La Dernière Humeur par Yannick Natelhoff

Bornes de recharge: mais qu’attend donc la Wallonie?
©FLEMAL JEAN-LUC

C’est désormais une quasi certitude : l’électromobilité fera, demain, partie de notre quotidien à tous. Exit les moyens de transport propulsés aux carburants fossiles. Place à l’électricité ou à l’hydrogène qui, s’ils n’ont pas la qualité d’être 100 % propres dans leur mode de production, le sont toutefois au moment de leur utilisation puisqu’ils ne rejettent aucun polluant dans l’atmosphère. Mais parmi les freins à l’acquisition de véhicules électriques, figure le faible nombre de bornes de recharges publiques. Voire carrément l’absence totale dans les coins les plus reculés du pays.
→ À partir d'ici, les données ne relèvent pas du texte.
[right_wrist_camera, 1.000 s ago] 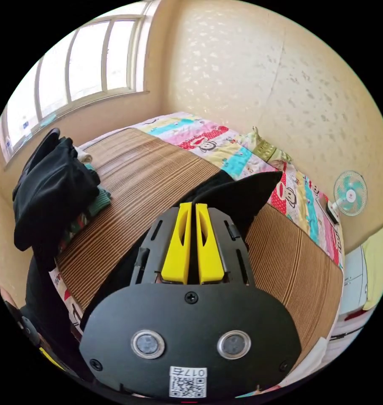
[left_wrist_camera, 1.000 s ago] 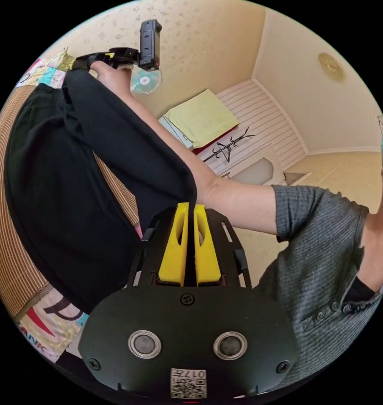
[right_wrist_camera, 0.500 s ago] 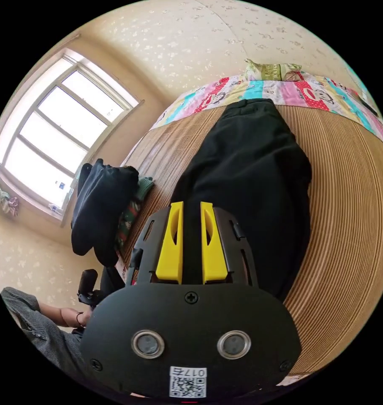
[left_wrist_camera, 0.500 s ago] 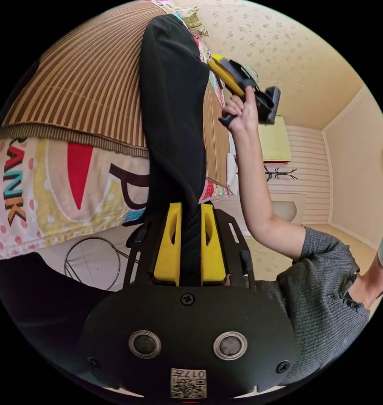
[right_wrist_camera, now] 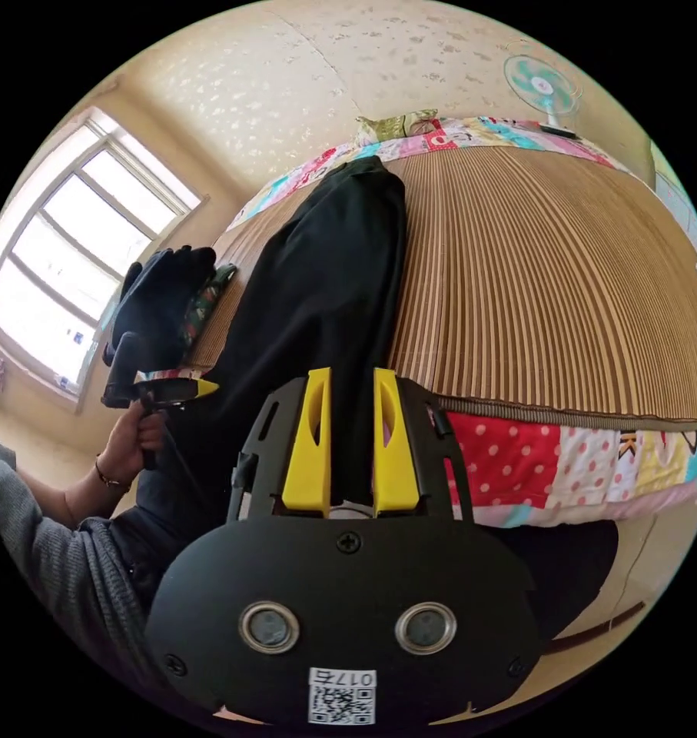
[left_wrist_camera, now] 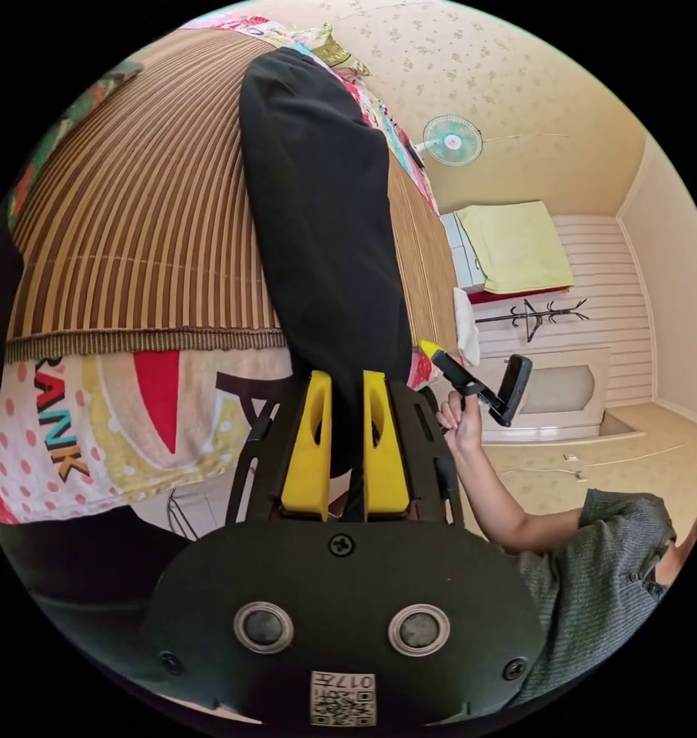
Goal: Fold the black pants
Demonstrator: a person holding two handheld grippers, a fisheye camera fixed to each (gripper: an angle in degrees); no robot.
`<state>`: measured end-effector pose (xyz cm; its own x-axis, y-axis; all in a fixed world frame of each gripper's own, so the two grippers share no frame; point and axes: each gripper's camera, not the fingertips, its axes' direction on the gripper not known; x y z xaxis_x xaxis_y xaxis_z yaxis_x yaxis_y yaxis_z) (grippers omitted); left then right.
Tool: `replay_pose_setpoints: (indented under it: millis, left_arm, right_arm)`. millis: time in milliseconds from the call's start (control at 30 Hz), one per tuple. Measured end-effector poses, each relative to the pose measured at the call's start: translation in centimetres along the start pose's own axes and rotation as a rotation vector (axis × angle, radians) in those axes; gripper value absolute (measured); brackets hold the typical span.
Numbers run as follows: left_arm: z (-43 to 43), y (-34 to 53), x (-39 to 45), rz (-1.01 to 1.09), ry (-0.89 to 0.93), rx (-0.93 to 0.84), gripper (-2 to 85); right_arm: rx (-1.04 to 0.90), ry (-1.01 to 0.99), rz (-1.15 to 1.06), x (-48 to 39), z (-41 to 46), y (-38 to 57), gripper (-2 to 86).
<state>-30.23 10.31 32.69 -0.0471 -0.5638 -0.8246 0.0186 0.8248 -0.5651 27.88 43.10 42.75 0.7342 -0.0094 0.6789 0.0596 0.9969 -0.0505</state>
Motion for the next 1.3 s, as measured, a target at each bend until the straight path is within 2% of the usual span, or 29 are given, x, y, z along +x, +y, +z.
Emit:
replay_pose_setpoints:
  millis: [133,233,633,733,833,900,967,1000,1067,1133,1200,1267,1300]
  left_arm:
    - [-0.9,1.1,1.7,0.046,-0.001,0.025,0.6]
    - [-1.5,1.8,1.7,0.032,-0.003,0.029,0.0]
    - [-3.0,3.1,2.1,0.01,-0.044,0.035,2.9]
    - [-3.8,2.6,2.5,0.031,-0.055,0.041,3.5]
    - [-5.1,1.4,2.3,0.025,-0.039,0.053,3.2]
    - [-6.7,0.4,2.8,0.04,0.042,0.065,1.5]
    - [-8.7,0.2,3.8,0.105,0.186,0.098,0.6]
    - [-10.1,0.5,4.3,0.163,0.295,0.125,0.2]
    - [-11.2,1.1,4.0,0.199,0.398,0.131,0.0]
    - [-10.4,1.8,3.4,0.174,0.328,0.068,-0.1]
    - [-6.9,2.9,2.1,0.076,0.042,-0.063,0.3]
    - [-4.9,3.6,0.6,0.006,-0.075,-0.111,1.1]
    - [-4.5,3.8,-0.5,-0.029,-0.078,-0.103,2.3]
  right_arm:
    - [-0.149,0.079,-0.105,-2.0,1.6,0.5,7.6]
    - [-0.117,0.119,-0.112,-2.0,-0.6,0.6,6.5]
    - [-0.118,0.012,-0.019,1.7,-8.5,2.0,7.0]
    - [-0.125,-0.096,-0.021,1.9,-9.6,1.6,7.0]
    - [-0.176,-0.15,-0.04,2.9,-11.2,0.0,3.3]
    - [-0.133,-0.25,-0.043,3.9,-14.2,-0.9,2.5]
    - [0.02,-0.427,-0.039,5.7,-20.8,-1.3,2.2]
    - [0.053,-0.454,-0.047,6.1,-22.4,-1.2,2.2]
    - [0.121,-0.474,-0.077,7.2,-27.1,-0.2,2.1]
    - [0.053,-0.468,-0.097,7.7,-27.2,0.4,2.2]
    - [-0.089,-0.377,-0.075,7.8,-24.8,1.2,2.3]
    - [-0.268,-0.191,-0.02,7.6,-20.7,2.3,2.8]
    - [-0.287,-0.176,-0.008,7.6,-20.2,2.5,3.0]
Pour pallier cela, la Flandre - comme souvent - se veut plus proactive que ses voisins du sud. Pour accélérer la transition électrique, elle impose aux nouvelles constructions, ainsi que celles rénovées en profondeur, l’installation d’une borne en guise de charge urbanistique. Au sud du pays, le gouvernement ne semble visiblement pas comprendre que l’avenir sera électrique. Et ne fait donc rien ou presque pour favoriser l’installation de bornes de recharge. Ni en l’imposant comme charge urbanistique, ni en mettant sur pied des incitants fiscaux pour inviter les privés, entreprises ou citoyens, à s’équiper de telles bornes. Même la réforme fiscale, prônée par le ministre wallon de la Mobilité Philippe Henry et taxant plus fortement les véhicules lourds, semble défavoriser les véhicules électriques, lestés d’encombrantes batteries.

La Wallonie devrait sans doute retirer ses œillères pour, enfin, prendre le train de l’électrique sous peine, dans quelques années, de se faire pointer du doigt par une Flandre qui aura, comme souvent, raison. Et qui aura un argument de plus pour réclamer son autonomie.